El impulso inicial para el proyecto vino de Nilanjan Sarkar, profesor de ingeniería mecánica e ingeniería computacional en la Universidad Vanderbilt. A fin de desarrollar esta estructura, Sarkar y Warren reclutaron a especialistas de muy variadas materias, como por ejemplo Esubalew Bekele (ingeniería electrónica y computacional) y Uttama Lahiri (ingeniería mecánica).

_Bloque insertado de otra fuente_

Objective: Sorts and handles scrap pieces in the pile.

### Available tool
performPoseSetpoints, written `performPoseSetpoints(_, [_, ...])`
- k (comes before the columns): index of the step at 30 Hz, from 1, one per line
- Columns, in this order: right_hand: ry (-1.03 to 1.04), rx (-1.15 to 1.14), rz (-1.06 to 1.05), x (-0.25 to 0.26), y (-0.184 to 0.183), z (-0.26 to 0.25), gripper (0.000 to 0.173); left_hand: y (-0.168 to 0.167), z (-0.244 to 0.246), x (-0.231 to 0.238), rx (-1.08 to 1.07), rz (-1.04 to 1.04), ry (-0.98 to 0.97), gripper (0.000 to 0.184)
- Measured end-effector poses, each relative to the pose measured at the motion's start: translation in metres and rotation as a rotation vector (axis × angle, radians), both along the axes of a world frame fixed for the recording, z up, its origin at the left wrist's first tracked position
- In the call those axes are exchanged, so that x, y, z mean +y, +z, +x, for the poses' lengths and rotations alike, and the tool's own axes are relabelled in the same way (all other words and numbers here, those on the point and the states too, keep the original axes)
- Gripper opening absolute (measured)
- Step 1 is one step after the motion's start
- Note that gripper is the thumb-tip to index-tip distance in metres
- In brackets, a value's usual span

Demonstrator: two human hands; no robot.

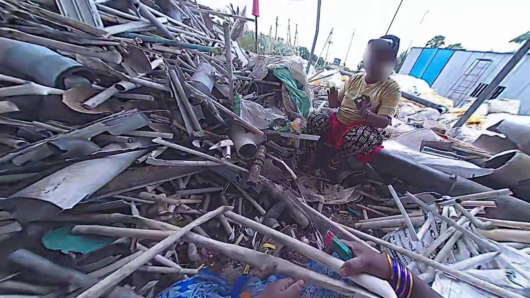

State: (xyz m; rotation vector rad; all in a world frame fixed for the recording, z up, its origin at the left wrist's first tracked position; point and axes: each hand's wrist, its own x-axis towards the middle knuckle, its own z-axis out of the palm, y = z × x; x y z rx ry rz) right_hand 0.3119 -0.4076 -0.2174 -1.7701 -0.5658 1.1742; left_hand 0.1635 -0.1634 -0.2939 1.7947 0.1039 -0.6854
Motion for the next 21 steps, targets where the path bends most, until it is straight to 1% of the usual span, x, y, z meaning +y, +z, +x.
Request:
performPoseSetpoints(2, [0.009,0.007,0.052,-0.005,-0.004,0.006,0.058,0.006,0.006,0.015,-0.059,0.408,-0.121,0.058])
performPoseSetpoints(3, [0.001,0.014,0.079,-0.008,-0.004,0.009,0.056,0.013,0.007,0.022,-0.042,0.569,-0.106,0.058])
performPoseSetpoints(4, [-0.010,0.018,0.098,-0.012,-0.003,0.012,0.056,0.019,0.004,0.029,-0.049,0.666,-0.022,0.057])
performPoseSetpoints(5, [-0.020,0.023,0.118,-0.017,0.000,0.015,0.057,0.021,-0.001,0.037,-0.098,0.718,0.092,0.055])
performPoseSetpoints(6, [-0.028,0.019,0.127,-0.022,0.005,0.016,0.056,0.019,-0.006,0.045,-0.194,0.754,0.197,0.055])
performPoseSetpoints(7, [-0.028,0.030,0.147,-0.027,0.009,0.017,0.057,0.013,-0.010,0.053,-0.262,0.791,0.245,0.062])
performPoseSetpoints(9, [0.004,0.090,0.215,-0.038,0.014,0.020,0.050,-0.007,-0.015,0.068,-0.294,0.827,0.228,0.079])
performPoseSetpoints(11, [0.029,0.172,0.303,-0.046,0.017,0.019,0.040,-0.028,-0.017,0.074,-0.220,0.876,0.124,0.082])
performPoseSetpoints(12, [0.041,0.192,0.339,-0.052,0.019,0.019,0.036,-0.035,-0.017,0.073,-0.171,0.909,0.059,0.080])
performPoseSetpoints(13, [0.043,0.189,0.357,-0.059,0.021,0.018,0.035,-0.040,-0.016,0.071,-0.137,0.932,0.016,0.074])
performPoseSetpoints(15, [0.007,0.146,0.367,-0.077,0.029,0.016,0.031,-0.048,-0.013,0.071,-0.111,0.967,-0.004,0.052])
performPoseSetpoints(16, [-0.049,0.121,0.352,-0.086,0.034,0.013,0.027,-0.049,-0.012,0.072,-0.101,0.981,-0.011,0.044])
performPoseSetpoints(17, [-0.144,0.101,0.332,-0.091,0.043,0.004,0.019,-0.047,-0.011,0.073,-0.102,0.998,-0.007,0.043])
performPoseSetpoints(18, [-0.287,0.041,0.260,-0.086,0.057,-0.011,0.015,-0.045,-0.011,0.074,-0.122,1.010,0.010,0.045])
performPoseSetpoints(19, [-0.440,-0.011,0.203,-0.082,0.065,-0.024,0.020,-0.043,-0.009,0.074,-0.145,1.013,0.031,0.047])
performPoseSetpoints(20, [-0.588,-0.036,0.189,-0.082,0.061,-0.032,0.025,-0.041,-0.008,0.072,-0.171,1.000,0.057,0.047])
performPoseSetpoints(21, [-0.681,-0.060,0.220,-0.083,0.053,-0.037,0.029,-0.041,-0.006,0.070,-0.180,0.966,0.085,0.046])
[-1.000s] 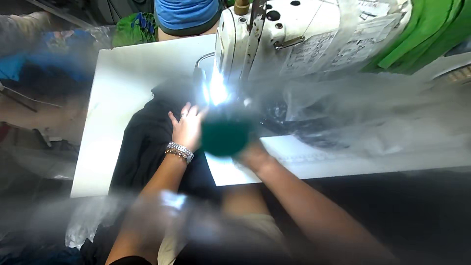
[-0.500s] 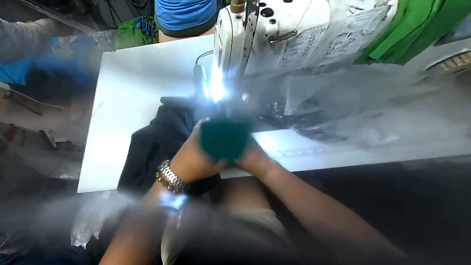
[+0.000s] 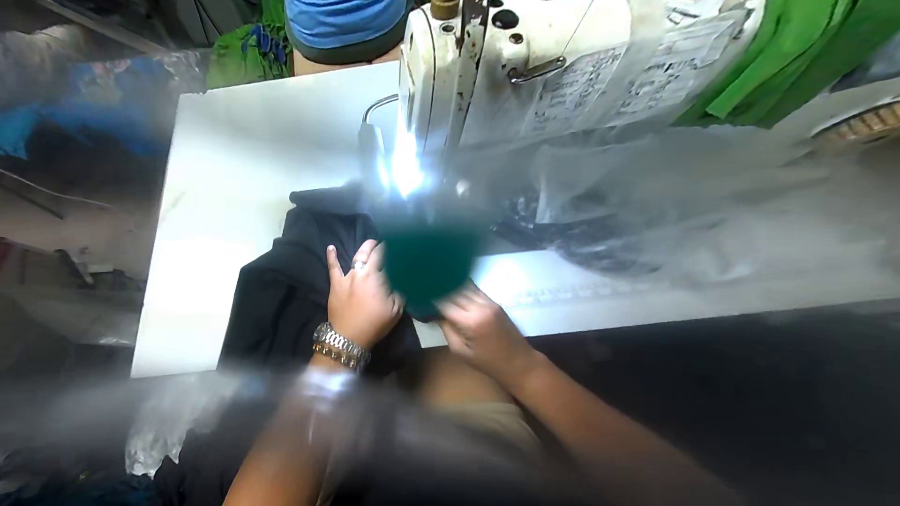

También se contó con Amy Swanson (jefa de proyecto en el TRIAD), y Julie Crittendon, psicóloga y pediatra en el Centro Médico de la Universidad Vanderbilt.

El equipo de investigación, habiendo determinado que un sistema robótico tenía el mayor potencial para trabajar con niños pequeños afectados por trastornos del espectro autista, construyó un "entorno inteligente" a partir de NAO, un robot humanoide comercial hecho en Francia, cuya arquitectura de control fue mejorada para el nuevo cometido.

Los resultados indican que los niños de ambos grupos pasaron más tiempo mirando al robot que al terapeuta humano. Durante las sesiones dirigidas por humanos, los niños del grupo de control pasaron significativamente más tiempo mirando al terapeuta que los niños con trastornos del espectro autista. En las sesiones dirigidas por robots, sin embargo, ambos grupos pasaron aproximadamente la misma cantidad de tiempo mirando al robot.